● Task objective
Extract all lines that hold "single" from the records below.
Data for analysis START
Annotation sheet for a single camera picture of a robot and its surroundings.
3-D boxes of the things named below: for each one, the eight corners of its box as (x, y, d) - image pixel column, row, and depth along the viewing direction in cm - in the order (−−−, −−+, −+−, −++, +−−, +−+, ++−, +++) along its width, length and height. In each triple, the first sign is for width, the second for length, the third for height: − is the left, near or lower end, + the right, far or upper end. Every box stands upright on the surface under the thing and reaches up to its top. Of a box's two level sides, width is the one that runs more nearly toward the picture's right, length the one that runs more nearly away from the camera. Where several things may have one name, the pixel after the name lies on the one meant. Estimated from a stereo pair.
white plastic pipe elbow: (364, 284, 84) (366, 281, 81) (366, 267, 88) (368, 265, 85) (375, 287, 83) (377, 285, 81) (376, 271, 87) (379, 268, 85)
Data for analysis END
Data for analysis START
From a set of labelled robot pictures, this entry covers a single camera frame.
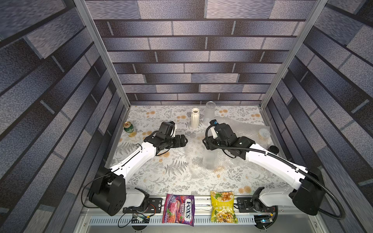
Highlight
Data for analysis END
Data for analysis START
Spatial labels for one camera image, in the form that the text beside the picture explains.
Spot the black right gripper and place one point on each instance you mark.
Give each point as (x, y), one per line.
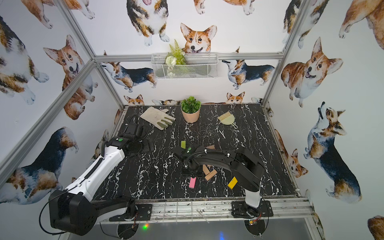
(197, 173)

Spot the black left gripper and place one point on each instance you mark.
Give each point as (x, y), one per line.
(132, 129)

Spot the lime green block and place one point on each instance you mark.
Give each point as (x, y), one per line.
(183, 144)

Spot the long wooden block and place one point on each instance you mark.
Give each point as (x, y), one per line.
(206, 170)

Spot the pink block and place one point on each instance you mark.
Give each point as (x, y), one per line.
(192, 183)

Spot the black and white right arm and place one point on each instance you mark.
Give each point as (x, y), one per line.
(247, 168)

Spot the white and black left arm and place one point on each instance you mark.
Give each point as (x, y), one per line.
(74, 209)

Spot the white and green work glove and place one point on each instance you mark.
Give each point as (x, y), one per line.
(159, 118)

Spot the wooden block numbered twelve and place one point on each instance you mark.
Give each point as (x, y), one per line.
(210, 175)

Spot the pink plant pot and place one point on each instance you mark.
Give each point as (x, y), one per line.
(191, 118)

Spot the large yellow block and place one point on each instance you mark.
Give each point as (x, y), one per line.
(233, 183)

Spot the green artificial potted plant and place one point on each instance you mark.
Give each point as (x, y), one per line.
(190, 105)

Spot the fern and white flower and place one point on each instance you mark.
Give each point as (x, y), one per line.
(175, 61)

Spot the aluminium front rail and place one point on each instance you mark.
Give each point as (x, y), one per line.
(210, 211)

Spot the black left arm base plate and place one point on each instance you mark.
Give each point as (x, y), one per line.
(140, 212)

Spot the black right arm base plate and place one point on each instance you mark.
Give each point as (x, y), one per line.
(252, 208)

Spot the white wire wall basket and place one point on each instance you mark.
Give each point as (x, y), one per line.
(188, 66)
Data for analysis END
● Worked solution
Annotation sheet for a single camera picture of a robot and its surroundings.
From a set of labelled robot pictures, this entry covers a single camera frame.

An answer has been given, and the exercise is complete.